ACTION ITEM: Each line from the one containing "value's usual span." through the end of the data is to be written out exactly, and nothing more.

[[ DATA SECTION, beginning ]]

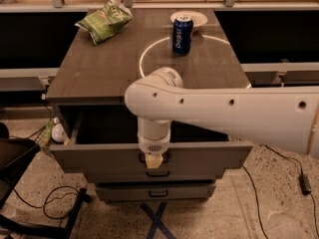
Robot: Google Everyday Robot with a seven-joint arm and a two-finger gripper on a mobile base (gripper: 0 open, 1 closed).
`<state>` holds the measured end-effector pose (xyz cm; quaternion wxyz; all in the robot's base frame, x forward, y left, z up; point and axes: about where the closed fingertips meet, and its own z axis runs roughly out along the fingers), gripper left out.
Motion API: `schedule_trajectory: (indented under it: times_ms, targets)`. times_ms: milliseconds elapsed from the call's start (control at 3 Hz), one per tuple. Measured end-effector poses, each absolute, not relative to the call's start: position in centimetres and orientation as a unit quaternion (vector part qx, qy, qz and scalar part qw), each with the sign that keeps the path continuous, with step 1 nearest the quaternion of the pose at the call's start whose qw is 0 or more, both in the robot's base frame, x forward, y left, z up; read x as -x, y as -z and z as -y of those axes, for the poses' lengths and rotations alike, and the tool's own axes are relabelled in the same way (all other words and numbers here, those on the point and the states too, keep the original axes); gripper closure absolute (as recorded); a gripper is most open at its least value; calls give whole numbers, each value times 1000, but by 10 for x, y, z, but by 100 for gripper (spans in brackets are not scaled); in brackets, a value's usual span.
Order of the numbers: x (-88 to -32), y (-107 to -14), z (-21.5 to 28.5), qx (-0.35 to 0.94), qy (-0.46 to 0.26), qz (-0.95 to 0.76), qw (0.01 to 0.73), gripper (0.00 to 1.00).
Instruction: Open top drawer
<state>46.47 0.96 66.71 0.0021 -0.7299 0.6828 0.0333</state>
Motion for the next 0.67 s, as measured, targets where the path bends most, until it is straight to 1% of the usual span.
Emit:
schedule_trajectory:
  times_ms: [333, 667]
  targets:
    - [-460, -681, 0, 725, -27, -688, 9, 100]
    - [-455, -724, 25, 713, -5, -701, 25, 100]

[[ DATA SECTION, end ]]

ANSWER FOR THE TASK:
Motion API: `schedule_trajectory: (indented under it: times_ms, targets)`. times_ms: milliseconds elapsed from the call's start (control at 3 Hz), one per tuple. Measured end-effector poses, each absolute, not relative to the call's start: position in centimetres and orientation as a unit quaternion (vector part qx, qy, qz and scalar part qw), each with the sign that keeps the path continuous, with step 1 nearest the quaternion of the pose at the call's start whose qw is 0 or more, both in the robot's base frame, x forward, y left, z up; read x as -x, y as -z and z as -y of those axes, for the poses' lengths and rotations alike, and the tool's own axes are relabelled in the same way (all other words and numbers here, those on the point and the states too, keep the original axes); gripper closure absolute (as recorded); a gripper is most open at its least value; calls give whole numbers, each value times 1000, but by 10 for x, y, z, but by 100 for gripper (spans in brackets are not scaled); in brackets, a value's usual span.
Order of the numbers: x (-88 to -32), y (-107 to -14), z (-21.5 to 28.5), qx (-0.35 to 0.94), qy (-0.46 to 0.26), qz (-0.95 to 0.76), qw (0.01 to 0.73), gripper (0.00 to 1.00).
Instruction: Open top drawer
<state>46.47 0.96 66.71 0.0021 -0.7299 0.6828 0.0333</state>
Motion for the next 0.67 s, as measured, targets where the path bends most, until it is straight to 1% of the usual span.
Emit:
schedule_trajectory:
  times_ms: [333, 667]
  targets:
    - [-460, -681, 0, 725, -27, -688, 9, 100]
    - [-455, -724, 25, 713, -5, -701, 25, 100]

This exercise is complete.